Divestment from China is a legitimate policy objective. We have neither a free speech nor free market obligation to permit Beijing to easily access and store American users’ data. The Chinese Communist Party is using both the global marketplace and the openness of our society against us in a way the Soviet Union, with their greater fealty to the economics of long bread lines and two left shoes, never could.

There are, of course, other ways the Chinese government could obtain U.S. data that this bill does not address. Yet TikTok’s parent company, ByteDance, is based in Beijing and subject to Chinese intelligence law. It should be possible for lawmakers and regulators to take this into account without being hostile to business or social media in general.

Yet it does not take an amazing amount of foresight to see how a president like Joe Biden might attempt to abuse the power to deem a company that, say, disseminated news stories about Hunter’s laptop or irregularities in U.S. aid to Ukraine somehow “controlled by a foreign adversary,” even with all the checks contained in this particular bill.
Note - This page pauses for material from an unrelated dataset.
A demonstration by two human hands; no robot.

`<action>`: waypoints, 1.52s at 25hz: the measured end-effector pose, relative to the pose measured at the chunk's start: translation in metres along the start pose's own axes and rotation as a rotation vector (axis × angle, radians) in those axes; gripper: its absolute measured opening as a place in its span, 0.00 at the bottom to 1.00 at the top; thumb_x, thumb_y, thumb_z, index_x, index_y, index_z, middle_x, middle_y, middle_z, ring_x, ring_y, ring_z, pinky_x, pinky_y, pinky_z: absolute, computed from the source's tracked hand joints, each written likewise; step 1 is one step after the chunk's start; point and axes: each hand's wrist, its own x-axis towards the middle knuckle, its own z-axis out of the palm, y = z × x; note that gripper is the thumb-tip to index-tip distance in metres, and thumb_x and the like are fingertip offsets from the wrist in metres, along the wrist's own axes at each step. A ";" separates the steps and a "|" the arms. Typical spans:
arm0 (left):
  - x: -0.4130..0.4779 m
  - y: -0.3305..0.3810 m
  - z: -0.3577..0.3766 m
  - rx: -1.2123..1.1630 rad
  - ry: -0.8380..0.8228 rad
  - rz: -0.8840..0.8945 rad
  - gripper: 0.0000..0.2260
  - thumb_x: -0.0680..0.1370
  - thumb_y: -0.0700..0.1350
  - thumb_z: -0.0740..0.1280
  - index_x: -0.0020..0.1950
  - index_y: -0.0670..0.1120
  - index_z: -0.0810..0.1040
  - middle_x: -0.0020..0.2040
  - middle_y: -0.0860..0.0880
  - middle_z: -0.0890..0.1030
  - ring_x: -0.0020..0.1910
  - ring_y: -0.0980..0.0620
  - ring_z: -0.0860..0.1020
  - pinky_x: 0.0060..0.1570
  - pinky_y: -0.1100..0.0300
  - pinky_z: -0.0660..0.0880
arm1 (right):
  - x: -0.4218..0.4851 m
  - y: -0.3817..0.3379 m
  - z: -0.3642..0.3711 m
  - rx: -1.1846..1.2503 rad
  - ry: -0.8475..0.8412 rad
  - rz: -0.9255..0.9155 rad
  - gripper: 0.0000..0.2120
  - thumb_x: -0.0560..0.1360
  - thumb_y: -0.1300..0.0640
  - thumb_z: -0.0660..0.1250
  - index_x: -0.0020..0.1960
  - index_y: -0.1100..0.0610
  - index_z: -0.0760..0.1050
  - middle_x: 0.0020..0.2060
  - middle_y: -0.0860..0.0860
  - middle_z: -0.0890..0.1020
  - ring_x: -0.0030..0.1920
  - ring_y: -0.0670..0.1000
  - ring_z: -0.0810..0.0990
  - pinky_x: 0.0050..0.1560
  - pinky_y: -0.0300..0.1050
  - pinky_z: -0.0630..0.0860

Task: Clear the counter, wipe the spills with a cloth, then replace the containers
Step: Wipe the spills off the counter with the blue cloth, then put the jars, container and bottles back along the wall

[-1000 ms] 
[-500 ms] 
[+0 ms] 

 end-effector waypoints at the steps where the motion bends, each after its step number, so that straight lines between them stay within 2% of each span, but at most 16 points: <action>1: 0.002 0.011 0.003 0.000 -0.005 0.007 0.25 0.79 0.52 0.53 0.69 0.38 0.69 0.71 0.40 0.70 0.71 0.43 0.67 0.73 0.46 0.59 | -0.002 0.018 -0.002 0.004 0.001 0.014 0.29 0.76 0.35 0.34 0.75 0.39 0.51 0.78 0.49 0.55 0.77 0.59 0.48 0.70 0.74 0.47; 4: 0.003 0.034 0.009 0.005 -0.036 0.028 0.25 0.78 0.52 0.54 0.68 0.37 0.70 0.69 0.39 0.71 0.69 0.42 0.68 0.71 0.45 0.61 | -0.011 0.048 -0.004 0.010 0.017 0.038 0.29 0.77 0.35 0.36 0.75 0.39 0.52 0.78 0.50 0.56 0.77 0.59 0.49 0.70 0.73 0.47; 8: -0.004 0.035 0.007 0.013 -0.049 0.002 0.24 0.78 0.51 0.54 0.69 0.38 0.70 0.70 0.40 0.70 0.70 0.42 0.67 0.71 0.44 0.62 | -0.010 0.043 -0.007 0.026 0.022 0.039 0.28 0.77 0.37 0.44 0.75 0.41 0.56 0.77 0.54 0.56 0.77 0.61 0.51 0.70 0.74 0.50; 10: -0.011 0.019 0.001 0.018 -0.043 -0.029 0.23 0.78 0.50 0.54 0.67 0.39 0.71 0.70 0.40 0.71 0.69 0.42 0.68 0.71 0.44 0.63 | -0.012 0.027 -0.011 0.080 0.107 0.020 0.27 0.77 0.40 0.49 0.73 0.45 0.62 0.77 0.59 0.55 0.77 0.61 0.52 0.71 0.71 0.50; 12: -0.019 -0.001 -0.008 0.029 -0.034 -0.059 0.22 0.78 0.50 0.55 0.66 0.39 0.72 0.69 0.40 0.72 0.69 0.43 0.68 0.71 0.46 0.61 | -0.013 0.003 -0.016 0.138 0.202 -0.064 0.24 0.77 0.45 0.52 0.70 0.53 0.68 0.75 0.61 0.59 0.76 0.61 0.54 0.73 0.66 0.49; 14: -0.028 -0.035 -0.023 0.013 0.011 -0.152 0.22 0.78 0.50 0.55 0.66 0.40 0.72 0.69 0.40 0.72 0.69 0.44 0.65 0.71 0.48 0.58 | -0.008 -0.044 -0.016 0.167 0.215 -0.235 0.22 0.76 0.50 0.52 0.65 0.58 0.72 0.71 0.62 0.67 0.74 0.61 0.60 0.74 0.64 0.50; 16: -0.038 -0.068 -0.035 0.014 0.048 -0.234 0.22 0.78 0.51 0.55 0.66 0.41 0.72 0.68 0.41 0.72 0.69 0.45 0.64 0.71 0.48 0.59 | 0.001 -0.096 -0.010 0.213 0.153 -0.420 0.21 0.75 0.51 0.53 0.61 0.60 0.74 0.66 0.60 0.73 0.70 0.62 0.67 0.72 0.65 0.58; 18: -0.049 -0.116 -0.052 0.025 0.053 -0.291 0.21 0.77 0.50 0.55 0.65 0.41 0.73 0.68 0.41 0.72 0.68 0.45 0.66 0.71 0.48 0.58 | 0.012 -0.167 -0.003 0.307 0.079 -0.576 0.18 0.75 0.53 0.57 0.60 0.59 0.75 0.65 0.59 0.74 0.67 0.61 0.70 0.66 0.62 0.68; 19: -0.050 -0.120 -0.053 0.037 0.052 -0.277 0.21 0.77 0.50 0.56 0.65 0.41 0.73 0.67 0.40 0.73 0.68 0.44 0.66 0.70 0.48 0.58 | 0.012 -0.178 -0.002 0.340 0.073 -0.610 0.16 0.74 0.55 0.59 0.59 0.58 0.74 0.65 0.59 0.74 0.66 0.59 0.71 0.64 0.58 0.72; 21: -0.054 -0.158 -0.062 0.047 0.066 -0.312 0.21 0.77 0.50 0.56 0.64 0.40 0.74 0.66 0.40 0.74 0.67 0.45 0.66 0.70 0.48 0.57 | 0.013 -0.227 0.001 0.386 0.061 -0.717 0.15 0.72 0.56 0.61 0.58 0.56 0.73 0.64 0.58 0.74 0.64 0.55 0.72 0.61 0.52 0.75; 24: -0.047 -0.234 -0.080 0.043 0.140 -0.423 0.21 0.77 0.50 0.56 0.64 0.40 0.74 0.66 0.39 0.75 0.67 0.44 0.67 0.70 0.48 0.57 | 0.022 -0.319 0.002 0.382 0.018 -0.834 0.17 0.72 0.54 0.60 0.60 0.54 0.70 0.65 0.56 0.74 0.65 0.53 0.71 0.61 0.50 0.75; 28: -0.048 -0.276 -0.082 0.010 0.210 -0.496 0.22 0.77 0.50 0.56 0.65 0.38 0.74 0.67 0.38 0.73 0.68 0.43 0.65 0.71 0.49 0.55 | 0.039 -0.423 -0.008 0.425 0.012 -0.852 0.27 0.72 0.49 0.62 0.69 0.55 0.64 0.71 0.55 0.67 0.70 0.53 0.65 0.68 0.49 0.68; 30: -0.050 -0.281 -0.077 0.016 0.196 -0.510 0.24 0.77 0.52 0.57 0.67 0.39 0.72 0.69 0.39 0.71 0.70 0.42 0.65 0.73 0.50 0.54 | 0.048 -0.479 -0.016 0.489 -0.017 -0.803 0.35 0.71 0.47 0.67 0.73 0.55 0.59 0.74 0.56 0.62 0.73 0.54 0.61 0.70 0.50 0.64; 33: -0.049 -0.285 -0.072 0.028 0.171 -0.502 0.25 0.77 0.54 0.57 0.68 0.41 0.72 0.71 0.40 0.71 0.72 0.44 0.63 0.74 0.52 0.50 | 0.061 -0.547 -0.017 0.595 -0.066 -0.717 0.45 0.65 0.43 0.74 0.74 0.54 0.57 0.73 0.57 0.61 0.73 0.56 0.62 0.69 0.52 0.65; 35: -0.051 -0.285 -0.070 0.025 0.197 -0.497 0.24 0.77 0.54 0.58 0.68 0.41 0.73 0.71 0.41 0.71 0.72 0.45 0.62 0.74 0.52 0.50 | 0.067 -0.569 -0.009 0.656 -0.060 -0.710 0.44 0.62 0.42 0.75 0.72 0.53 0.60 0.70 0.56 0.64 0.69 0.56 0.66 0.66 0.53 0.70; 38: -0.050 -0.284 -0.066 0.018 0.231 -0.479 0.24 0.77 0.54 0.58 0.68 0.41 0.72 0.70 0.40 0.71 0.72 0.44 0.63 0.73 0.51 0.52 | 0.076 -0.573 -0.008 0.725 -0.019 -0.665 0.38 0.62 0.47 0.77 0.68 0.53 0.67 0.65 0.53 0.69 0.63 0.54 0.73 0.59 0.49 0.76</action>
Maybe the legislation perfectly anticipates all such chicanery and any effort along these lines would fail, with Congress or the courts rejecting them as biased and bogus.


Nevertheless, the recent track record of the federal government has not been impressive, to put it mildly. This particular bill does at least have the benefit of being bipartisan. Even so, whose warnings have been more prescient over the past 20 years? Those of the bipartisan authors of the Patriot Act or Rand Paul, Thomas Massie, and their forerunners?

There is also the non-trivial matter that the congressional gerontocracy is not especially tech-savvy, recalling former New England Patriots coach Bill Belichick’s quips about “Snapface” and “Instachat.” Belichick is a spry 71, nearly a decade younger than Biden and a dozen years younger than Nancy Pelosi.

This is to some degree rectified by younger and more technologically proficient congressional staffers, some of whom presumably know that the internet is not merely a series of tubes and is here for the long haul. But we’re still grappling with the societal effects of the internet’s ubiquity, even on the Right, even among the younger set.

The winning and wielding of political power should not be new topics for anything as old as the Republican Party or the conservative movement. They are nevertheless being discussed anew, on subjects far afield of TikTok or China.

Potentially banning a highly popular social media platform through the granting of powers that will someday—indeed, perhaps immediately—be held by their political opponents is a chance to demonstrate either competence or the law of unintended consequences.

There are some matters that are of genuine public and national interests, concepts that are not simply nice titles for magazines. A mature political movement and party must be able to legislate and govern constructively in these cases. 

At the same time, government action often fails even when well-intentioned. Authorities often seek to test the constitutional and statutory limits on their power, unless they find it politically advantageous to punt contentious questions to the administrative state or the judiciary. 

The fusionists of old were wrong to pretend they had achieved the perfect synthesis of liberty and virtue in their particular mix of war, welfare, and traditional values. The concept that these are two social goods often in tension with each other, that need to be managed prudently, remains valid. 

Let’s see if the cons of TikTok are able to succeed where the Paul Bremers and Anthony Faucis of the world so conspicuously failed.